**WHAT TO DO**
Return exactly the lines of the records below, starting at the line that contains "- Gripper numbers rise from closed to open" and ending at the line that contains "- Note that", with both of those lines kept.

**DATA SHOWN**

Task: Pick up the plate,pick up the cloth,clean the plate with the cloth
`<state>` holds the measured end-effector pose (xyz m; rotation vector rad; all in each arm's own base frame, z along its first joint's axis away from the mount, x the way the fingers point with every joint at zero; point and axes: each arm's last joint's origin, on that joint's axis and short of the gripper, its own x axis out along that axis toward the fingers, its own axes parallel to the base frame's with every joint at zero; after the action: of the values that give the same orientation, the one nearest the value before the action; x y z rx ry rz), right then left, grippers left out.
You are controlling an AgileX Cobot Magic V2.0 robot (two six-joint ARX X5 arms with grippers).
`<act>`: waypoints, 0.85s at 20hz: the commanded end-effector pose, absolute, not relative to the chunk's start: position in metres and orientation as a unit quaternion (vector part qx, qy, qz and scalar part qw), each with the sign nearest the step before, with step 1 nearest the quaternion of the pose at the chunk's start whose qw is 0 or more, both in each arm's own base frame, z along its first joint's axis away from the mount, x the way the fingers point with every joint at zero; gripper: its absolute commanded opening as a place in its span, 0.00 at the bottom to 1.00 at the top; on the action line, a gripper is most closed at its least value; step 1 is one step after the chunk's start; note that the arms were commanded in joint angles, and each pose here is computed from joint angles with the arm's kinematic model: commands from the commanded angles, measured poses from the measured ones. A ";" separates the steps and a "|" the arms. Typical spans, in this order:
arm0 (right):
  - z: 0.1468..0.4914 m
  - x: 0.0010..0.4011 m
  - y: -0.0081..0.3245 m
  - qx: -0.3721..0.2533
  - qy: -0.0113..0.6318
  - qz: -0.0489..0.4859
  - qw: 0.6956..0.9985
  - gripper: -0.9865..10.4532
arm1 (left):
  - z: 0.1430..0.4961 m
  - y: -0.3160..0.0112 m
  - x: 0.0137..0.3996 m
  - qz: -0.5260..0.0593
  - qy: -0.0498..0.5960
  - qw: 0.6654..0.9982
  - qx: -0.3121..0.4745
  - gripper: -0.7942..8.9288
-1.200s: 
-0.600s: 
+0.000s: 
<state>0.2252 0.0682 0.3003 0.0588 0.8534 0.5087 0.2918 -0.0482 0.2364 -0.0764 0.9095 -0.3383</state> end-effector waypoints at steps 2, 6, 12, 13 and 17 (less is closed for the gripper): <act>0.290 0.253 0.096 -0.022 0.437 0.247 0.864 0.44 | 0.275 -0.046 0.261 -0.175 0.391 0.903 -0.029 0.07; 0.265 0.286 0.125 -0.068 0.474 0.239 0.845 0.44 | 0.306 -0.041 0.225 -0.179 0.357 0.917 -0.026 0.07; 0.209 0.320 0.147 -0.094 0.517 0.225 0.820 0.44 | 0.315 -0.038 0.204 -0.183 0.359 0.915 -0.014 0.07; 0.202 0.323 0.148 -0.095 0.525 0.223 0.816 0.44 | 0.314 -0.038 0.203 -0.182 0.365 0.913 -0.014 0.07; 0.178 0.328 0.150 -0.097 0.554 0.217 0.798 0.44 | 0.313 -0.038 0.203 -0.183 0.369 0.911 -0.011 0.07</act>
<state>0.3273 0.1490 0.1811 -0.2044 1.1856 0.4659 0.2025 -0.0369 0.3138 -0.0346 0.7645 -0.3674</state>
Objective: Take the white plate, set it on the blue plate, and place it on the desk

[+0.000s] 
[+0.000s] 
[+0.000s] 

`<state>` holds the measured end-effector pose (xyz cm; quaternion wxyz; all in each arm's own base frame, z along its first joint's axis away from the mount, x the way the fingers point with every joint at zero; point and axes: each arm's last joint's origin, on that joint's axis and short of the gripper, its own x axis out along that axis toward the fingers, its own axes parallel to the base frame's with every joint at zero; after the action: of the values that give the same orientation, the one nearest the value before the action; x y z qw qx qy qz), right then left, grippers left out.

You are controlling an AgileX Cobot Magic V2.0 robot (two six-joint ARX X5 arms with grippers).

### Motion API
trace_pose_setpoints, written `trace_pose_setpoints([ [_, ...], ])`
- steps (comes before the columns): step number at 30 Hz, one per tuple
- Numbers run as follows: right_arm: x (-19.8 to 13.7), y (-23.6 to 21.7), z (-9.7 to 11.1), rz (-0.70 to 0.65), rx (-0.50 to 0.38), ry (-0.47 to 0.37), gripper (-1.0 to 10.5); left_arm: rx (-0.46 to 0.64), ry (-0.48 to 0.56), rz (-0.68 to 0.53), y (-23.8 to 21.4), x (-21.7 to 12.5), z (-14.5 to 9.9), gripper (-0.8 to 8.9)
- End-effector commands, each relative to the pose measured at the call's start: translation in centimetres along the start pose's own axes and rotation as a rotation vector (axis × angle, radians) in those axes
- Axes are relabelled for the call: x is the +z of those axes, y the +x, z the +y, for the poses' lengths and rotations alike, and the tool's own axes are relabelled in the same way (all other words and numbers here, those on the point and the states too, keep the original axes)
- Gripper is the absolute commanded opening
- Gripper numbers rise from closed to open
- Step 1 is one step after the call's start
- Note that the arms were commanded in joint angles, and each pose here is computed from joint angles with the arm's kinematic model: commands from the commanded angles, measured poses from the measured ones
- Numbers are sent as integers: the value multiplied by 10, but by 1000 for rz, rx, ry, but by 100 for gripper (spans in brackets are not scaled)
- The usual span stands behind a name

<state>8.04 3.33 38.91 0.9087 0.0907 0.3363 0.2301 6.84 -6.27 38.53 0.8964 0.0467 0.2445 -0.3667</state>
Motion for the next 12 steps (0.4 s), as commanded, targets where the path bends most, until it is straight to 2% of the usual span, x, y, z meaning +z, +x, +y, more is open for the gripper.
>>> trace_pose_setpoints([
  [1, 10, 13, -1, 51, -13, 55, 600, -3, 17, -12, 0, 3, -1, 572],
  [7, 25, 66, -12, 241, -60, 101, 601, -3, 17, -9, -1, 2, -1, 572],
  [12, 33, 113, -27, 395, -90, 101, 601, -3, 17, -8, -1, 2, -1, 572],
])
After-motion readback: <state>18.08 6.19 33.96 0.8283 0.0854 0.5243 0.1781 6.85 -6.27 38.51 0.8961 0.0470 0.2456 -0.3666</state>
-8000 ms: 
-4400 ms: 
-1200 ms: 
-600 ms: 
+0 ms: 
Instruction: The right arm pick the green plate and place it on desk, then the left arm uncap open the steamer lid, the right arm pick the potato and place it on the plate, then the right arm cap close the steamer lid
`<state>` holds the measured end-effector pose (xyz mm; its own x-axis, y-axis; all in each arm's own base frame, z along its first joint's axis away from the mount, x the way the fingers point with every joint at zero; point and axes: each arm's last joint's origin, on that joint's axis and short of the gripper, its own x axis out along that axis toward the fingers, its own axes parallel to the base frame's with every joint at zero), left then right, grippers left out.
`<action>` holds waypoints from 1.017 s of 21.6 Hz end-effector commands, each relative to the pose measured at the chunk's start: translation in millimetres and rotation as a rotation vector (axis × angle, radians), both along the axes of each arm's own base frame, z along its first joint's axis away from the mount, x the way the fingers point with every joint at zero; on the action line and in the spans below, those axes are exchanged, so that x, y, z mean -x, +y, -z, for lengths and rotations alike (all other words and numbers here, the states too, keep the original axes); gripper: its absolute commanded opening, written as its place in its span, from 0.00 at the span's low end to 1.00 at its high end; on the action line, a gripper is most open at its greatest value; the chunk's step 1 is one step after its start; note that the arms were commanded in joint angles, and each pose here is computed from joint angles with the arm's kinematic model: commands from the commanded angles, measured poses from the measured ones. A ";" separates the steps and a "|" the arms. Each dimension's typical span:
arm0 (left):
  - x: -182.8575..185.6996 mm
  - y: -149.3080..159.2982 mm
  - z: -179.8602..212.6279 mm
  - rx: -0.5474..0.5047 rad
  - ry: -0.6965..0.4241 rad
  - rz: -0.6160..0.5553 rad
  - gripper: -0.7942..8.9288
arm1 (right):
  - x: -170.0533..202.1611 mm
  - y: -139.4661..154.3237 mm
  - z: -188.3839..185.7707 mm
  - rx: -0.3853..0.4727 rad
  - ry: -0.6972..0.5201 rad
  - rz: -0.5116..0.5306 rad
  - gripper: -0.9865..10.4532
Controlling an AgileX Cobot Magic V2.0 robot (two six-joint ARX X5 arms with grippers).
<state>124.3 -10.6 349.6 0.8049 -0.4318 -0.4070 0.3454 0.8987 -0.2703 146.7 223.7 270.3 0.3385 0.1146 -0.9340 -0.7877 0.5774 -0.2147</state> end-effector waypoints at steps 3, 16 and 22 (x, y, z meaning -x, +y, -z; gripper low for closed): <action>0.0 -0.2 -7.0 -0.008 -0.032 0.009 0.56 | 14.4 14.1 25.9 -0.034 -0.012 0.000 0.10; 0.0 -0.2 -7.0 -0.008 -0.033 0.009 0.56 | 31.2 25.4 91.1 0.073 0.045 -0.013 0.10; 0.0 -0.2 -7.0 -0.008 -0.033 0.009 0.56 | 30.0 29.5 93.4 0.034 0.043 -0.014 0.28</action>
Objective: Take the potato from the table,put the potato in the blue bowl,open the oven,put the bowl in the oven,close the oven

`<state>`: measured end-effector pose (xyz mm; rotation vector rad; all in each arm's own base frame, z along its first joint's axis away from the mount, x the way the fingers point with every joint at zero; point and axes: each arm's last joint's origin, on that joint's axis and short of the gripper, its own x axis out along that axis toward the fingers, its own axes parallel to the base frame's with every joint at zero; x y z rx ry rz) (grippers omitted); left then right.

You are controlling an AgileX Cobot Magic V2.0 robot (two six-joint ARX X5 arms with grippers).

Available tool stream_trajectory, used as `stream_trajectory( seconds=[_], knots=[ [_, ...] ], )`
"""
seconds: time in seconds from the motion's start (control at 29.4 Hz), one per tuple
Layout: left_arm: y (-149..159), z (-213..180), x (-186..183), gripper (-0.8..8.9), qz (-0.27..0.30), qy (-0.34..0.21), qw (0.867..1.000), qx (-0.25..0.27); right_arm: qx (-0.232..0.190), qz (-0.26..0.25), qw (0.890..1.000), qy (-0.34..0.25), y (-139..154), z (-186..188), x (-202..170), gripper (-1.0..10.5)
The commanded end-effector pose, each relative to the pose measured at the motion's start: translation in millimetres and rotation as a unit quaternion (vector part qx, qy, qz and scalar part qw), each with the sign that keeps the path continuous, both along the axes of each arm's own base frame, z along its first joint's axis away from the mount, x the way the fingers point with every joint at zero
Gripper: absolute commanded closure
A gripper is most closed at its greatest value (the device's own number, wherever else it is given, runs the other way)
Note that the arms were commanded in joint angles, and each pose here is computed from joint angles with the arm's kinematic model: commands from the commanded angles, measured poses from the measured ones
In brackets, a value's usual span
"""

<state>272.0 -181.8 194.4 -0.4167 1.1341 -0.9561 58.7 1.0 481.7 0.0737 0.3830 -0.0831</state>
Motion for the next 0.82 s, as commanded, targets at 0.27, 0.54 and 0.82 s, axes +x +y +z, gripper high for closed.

**SOLVED PROBLEM**
- Gripper numbers rise from closed to open
- Step 1 is one step after the call's start
- Note that the arms were commanded in joint angles, and each pose here is computed from joint angles with the arm's kinematic model: commands from the commanded angles, measured poses from the measured ones

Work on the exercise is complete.